— Work task —
A word-for-word restatement of the data is what is needed.

— Exercise input —
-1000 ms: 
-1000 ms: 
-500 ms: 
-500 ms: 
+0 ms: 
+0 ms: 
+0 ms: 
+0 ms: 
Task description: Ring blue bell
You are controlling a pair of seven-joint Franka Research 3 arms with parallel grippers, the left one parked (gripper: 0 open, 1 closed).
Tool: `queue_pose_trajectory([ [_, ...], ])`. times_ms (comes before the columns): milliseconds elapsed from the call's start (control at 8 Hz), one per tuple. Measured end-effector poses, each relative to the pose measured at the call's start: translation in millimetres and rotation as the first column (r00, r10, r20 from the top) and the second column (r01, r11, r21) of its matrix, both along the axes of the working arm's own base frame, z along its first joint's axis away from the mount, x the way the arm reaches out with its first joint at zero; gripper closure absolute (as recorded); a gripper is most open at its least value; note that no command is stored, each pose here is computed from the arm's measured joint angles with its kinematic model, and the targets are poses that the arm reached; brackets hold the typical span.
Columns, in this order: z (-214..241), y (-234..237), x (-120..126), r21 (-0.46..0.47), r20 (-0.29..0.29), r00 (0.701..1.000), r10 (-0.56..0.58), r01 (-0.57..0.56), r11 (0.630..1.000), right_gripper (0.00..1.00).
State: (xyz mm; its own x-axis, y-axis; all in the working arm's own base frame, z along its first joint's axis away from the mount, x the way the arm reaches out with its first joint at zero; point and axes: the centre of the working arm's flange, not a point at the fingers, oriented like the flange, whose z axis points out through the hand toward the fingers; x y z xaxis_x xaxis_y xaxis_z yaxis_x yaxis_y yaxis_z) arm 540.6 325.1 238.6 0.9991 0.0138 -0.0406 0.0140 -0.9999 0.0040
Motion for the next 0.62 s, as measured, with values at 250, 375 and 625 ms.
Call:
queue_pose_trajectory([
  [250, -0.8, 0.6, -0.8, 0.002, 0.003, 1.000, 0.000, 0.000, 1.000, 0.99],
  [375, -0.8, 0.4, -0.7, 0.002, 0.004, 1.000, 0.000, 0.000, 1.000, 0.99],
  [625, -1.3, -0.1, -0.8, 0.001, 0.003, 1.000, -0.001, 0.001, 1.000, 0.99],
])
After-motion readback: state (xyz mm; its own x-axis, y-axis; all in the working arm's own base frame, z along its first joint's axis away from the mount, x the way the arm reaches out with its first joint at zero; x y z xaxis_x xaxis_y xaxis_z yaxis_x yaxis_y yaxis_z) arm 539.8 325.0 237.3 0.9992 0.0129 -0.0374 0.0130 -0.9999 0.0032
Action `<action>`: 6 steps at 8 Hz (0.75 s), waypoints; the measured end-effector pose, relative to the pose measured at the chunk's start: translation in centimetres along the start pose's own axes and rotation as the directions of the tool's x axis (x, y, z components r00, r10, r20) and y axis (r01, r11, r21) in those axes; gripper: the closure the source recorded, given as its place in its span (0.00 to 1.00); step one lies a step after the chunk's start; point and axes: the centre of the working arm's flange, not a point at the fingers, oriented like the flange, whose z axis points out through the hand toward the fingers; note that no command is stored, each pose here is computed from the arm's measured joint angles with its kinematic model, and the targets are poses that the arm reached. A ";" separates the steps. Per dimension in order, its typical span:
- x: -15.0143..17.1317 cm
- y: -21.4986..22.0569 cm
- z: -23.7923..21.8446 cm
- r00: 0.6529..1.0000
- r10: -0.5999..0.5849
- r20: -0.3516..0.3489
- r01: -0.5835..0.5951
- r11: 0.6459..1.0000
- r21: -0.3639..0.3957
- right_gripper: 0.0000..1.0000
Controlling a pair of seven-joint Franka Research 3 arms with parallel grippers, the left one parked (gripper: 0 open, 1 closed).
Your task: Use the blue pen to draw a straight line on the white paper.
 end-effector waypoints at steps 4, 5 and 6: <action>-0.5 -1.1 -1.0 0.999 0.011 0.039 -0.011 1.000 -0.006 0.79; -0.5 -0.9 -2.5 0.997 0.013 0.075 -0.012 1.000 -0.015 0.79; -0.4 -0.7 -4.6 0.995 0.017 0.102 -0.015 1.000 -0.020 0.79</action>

— Answer below —
-1000 ms: 
-1000 ms: 
-500 ms: 
-500 ms: 
+0 ms: 
+0 ms: 
+0 ms: 
+0 ms: 
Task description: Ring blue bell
You are controlling a pair of seven-joint Franka Research 3 arms with parallel grippers, the left one parked (gripper: 0 open, 1 closed).
Tool: `queue_pose_trajectory([ [_, ...], ])`. times_ms (comes before the columns): milliseconds elapsed from the call's start (control at 8 Hz), one per tuple. Measured end-effector poses, each relative to the pose measured at the call's start: translation in millimetres and rotation as the first column (r00, r10, r20 from the top) and the second column (r01, r11, r21) of its matrix, both along the axes of the working arm's own base frame, z along its first joint's axis away from the mount, x the way the arm reaches out with its first joint at zero; gripper closure absolute (as recorded); a gripper is most open at its least value; note that no command is stored, each pose here is computed from the arm's measured joint angles with its kinematic model, and the targets are poses that the arm reached; brackets hold the typical span.
Columns, in this order: z (-214..241), y (-234..237), x (-120..126), r21 (-0.46..0.47), r20 (-0.29..0.29), r00 (0.701..1.000), r10 (-0.56..0.58), r01 (-0.57..0.56), r11 (0.630..1.000), right_gripper (0.00..1.00).
State: (xyz mm; its own x-axis, y-axis; all in the working arm's own base frame, z along its first joint's axis away from the mount, x the way the arm reaches out with its first joint at zero; point and axes: the centre of the working arm's flange, not a point at the fingers, oriented like the flange, whose z axis points out through the hand toward the fingers; x y z xaxis_x xaxis_y xaxis_z yaxis_x yaxis_y yaxis_z) arm 540.6 325.1 238.6 0.9991 0.0138 -0.0406 0.0140 -0.9999 0.0040
Motion for the next 0.62 s, as measured, with values at 250, 375 and 625 ms.
Call:
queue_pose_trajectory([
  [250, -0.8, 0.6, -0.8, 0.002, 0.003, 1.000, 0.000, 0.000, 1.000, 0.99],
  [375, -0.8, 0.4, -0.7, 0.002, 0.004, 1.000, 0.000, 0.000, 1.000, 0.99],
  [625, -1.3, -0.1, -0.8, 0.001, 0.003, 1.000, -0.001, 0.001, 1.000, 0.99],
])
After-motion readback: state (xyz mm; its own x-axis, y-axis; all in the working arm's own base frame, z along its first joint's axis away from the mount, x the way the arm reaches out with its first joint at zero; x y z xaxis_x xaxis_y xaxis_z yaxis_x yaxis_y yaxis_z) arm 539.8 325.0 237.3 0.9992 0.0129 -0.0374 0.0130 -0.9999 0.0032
Action `<action>`: 6 steps at 8 Hz (0.75 s), waypoints; the measured end-effector pose, relative to the pose measured at the chunk's start: translation in centimetres along the start pose's own axes and rotation as the directions of the tool's x axis (x, y, z components r00, r10, r20) and y axis (r01, r11, r21) in those axes; gripper: the closure the source recorded, given as its place in its span (0.00 to 1.00); step one lies a step after the chunk's start; point and axes: the centre of the working arm's flange, not a point at the fingers, oriented like the flange, whose z axis points out through the hand toward the fingers; note that no command is stored, each pose here is computed from the arm's measured joint angles with its kinematic model, and the targets are poses that the arm reached. A ";" separates the steps. Per dimension in order, its typical span:
- x: -15.0143..17.1317 cm
- y: -21.4986..22.0569 cm
- z: -23.7923..21.8446 cm
- r00: 0.6529..1.0000
- r10: -0.5999..0.5849
- r20: -0.3516..0.3489
- r01: -0.5835..0.5951
- r11: 0.6459..1.0000
- r21: -0.3639..0.3957
- right_gripper: 0.0000..1.0000
Controlling a pair of seven-joint Franka Research 3 arms with parallel grippers, the left one parked (gripper: 0 open, 1 closed).
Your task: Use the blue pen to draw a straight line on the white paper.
 end-effector waypoints at steps 4, 5 and 6: <action>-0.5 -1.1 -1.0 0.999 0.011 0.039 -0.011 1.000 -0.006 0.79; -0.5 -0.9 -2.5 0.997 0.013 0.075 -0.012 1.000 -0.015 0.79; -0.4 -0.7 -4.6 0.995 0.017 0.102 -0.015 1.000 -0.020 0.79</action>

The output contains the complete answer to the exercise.